Before World War I, he played in many tournaments at Saint Petersburg. In 1903, he took 5th. In 1904, he took 9th (Eugene Znosko-Borovsky won), took 2nd (Grigory Helbach won), tied for 4-5th (Koyalovich won). In 1908, he tied for 7-8th (Sergey von Freymann and Rosenkrantz won). In 1909, he took 14th (Alexander Alekhine won), tied for 7-8th (Grigory Levenfish won). In 1911, he took 8th (Fyodor Duz-Chotimirsky and Znosko-Borovsky won), tied for 5-6th (Ilya Rabinovich and Platz won). In 1913, he took 3rd.
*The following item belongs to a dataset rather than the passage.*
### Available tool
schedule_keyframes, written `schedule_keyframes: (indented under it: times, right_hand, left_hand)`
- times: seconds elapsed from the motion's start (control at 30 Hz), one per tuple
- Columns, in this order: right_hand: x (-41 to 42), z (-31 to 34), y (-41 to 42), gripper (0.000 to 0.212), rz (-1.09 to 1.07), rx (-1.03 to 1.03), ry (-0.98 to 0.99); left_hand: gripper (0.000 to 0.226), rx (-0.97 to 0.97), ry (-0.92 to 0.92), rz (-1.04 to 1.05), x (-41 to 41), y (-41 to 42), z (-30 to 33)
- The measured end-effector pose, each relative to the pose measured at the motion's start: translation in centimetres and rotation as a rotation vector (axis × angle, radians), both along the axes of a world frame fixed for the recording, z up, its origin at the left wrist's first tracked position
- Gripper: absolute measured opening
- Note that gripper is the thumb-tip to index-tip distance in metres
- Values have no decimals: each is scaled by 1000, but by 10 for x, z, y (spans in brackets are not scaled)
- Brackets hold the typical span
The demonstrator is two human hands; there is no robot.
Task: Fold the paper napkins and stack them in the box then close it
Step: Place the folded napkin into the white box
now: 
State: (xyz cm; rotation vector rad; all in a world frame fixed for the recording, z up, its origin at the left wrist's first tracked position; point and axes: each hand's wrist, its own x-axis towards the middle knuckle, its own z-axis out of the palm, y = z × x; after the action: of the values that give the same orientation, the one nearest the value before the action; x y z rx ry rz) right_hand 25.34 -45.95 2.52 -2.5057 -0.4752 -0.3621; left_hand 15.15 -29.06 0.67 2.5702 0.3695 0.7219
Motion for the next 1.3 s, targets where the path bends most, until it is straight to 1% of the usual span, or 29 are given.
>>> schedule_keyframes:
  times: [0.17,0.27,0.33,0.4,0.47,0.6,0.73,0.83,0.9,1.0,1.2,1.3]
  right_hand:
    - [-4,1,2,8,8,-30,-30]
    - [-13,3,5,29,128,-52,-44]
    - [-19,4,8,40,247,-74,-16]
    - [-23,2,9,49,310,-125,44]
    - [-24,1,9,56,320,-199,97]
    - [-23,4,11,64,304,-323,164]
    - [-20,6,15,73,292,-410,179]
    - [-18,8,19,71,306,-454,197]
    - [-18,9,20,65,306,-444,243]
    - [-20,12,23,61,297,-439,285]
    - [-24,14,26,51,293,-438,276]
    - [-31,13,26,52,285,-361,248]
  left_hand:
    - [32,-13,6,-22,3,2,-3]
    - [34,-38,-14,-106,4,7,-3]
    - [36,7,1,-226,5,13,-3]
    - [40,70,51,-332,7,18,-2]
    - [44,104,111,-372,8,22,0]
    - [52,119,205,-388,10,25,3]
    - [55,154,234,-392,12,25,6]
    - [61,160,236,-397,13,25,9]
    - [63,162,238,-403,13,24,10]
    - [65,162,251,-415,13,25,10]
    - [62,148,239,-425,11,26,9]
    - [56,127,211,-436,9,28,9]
After the war, he won 1st Finnish Championship in 1922. He played in 1st unofficial Chess Olympiad at Paris 1924. He was 1st in Qualification Group 7, and tied for 4-6th in Championship Final (1st World-ch Amateurs; Hermanis Matisons won). On 20 July 1924, fifteen delegates signed the proclamation act of the Federation Internationale des Echecs (FIDE). The 15 founders were Abonyi (Hungary), Grau (Argentina), Gudju (Romania), Marusi (Italy), Nicolet (Switzerland), Ovadija (Yugoslavia), Renalver y Zamora (Spain), Rawlins (Great Britain), Rueb (Netherlands), Skalička (Czechoslovakia), Smith (Canada), Towbin (Poland), Tschepurnoff (Finland), Vincent (France), and Weltjens (Belgium).

In 1926, he took 3rd in Budapest. In 1927, he represented Finland at first board (+4 –7 =4) in the 1st Chess Olympiad in London. In 1928, he tied for 12–14th in The Hague (2d FIDE World Amateur Championship; Max Euwe won). In 1929, he took 7th in Gothenburg. (14th Nordic-ch; Gideon Ståhlberg won). In 1930, he took 3rd in Stockholm (15th Nordic-ch; Erik Andersen won). In 1930, he tied for 2nd-4th in Helsinki (Eero Böök won). In 1931, he lost a match to Böök (4,5 : 5,5).